Morre Luiz Carlos Maciel, jornalista e pensador da contracultura

O jornalista, diretor teatral e roteirista Luiz Carlos Maciel morreu na manhã de sábado (9), aos 79 anos, no hospital Copa D'Or, no Rio de Janeiro.

Atualizado em 11/12/2017 às 08:12, por Redação Portal IMPRENSA.

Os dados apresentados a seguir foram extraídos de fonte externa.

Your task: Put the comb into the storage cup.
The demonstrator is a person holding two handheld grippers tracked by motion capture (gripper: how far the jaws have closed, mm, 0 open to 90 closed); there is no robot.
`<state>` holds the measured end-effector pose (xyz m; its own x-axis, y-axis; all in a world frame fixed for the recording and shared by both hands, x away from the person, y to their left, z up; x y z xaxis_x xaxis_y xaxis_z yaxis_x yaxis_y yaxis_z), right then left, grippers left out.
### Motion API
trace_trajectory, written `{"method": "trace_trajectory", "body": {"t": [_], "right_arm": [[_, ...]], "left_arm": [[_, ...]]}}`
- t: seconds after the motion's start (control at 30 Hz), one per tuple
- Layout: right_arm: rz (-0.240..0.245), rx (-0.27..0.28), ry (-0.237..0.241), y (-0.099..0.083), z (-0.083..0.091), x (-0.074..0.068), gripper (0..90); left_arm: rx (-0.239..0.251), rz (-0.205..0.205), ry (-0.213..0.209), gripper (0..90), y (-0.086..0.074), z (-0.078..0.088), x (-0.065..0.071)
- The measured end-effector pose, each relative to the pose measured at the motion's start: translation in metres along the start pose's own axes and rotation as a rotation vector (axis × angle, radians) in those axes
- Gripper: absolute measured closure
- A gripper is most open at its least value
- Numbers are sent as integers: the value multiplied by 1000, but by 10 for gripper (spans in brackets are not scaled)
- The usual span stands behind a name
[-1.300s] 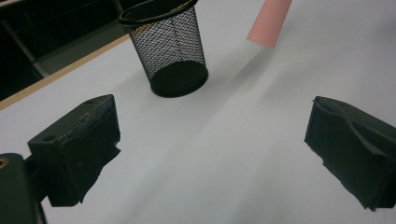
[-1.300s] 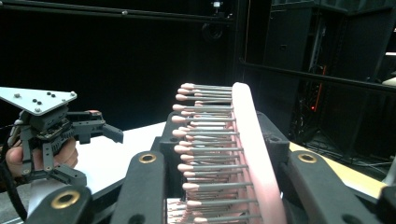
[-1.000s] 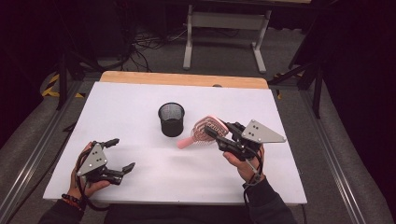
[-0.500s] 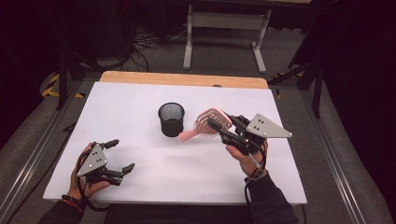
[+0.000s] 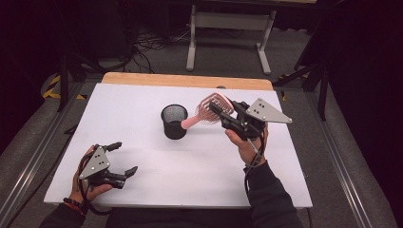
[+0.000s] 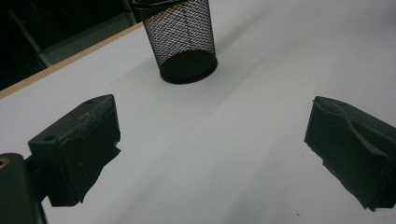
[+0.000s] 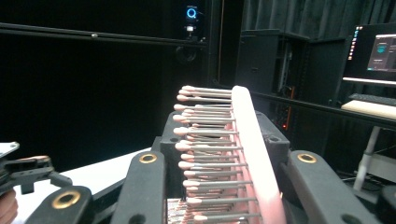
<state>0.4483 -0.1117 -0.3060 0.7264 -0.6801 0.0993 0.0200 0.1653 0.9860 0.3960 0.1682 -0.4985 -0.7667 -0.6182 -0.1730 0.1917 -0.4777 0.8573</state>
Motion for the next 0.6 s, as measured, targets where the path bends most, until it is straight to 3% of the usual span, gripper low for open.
{"method": "trace_trajectory", "body": {"t": [0.33, 0.6], "right_arm": [[9, -5, -54, 13, -22, 9, 633], [3, -27, -74, 13, -40, 15, 633]], "left_arm": [[-4, -3, -8, 40, 0, -1, 2], [2, 1, -10, 40, 0, -1, 1]]}}
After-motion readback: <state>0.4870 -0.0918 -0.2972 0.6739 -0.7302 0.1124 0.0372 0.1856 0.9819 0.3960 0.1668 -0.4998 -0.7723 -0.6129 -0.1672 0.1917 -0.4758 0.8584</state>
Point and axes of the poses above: each handheld gripper's, and its own axes: z roughly backward along the jaws, y roughly out of its top, x roughly to its right, the point moved 10 cm from there along -z, roughly forward along the jaws, and after that the axes turned 9 degrees about -x, right-handed, at the moved point
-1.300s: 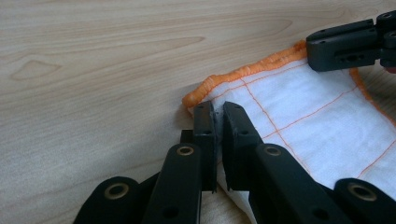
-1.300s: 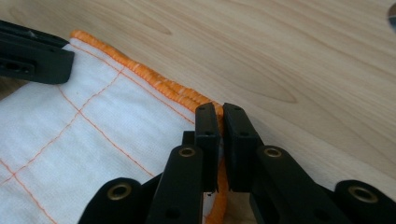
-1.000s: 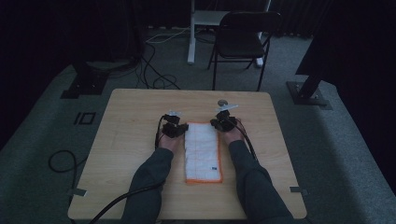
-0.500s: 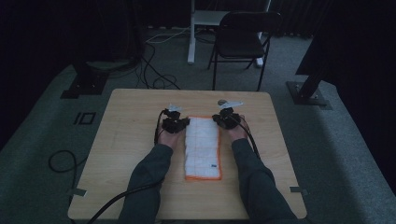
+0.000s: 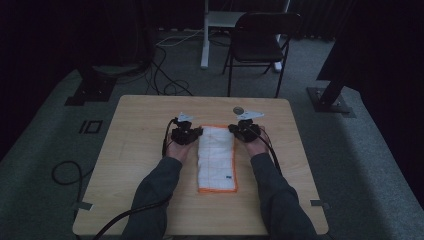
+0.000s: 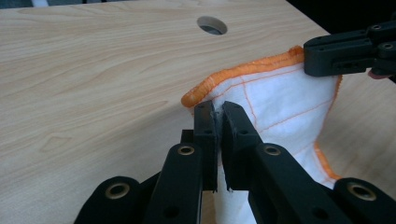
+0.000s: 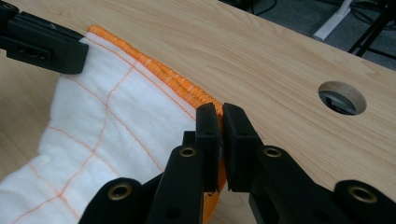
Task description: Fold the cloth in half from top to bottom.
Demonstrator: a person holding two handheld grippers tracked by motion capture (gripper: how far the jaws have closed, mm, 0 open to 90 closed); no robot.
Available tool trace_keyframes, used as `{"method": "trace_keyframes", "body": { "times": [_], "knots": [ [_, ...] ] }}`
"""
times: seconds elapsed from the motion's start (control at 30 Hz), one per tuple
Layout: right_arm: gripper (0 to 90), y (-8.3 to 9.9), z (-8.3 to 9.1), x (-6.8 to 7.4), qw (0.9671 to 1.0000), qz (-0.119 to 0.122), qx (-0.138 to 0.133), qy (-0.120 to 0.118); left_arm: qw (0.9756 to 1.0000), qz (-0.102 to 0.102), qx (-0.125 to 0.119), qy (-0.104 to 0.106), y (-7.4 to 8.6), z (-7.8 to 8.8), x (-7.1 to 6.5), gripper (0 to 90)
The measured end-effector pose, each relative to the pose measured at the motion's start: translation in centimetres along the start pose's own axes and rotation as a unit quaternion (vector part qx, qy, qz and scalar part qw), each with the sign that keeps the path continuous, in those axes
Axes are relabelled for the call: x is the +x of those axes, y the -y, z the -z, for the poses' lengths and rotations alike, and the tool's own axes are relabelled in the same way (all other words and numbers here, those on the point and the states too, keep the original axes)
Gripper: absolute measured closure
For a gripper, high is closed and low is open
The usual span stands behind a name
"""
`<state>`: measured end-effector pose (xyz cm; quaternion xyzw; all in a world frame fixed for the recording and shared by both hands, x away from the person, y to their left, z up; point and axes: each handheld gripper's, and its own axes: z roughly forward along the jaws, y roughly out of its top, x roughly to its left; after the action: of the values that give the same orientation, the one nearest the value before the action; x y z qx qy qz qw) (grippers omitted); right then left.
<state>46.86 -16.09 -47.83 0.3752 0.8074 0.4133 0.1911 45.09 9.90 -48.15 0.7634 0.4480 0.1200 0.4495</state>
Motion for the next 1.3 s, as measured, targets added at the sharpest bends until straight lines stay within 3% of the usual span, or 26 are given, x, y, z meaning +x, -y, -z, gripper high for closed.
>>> {"method": "trace_keyframes", "body": {
  "times": [0.87, 1.3],
  "knots": [
    [86.1, 1.3, 4.5, 2.9, 0.9990, 0.026, -0.026, -0.026, 0.9993, -0.025, -0.014, 0.025, 2.0, 3.8, -2.8, 86.1],
    [85.9, 2.6, 6.1, 4.3, 0.9981, 0.026, -0.033, -0.044, 0.9988, -0.024, -0.020, 0.038, 3.8, 5.5, -3.9, 86.0]
  ]
}}
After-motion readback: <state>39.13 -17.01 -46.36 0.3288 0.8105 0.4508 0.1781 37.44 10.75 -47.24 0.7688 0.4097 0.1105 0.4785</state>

Segundo a filha do escritor, Lúcia, o boletim médico apontou falência múltipla dos órgãos. A informação é da Folha de S. Paulo. Crédito:Reprodução Folha de S. Paulo/Elena Vettorazzo A obra do gaúcho Maciel conectou a contracultura brasileira com escritores internacionais e contribuiu para torná-la mais consciente de si própria, ao informar sobre ideias insurgentes e movimentos de vanguarda dos anos 60 e 70. Seus textos no "Pasquim", "Flor do Mal", "Última Hora" e "Fairplay" influenciavam esquerdistas menos ortodoxos e jovens aflitos para "cair fora" e encontrar um novo estilo de vida.
O jornalista se aproximou da obra de Sartre e do teatro do absurdo. Morou na Bahia, onde trabalhou com teatro. Mais tarde, mudou-se para Pittsburgh, nos Estados Unidos. A vivência no país enriqueceu o repertório de autores e tendências comportamentais da futura e legendária coluna "Underground" no "Pasquim", do qual tornou-se um dos fundadores a convite do jornalista Tarso de Castro. Entre 1969 e 1972, Maciel foi recordista de cartas da redação e passou a ser chamado de "guru da contracultura".
Diferentemente de outros membros do "Pasquim", ele simpatizava com os gays, as feministas, os hippies e os tropicalistas. No final de 1970, o Exército prendeu a equipe do humorístico e Maciel teve os cabelos cortados na Vila Militar.
Maciel deixou o "Pasquim" em 1972, pressionado por Millôr Fernandes, substituto de Tarso na chefia. Antes da despedida criou e editou o "Flor do Mal", ao lado de Rogério Duarte, Torquato Mendonça e Tite de Lemos.
No jornalismo, comandou a edição brasileira da revista "Rolling Stone" e colaborou com veículos como "Correio da Manhã", "Jornal do Brasil", "O Jornal", "Fatos e Fotos" e "Veja". Na Folha, a pedido de Tarso, escreveu para o caderno "Folhetim". Na "Ilustríssima", em 2015 e 2016, publicou seus últimos textos na imprensa.
Ele deixa a viúva, Maria Cláudia, atriz, com quem era casado desde 1976, os filhos Lúcia Maria e Roberto, quatro netos, 13 livros e oito gatos batizados com nomes de filósofos pré-socráticos.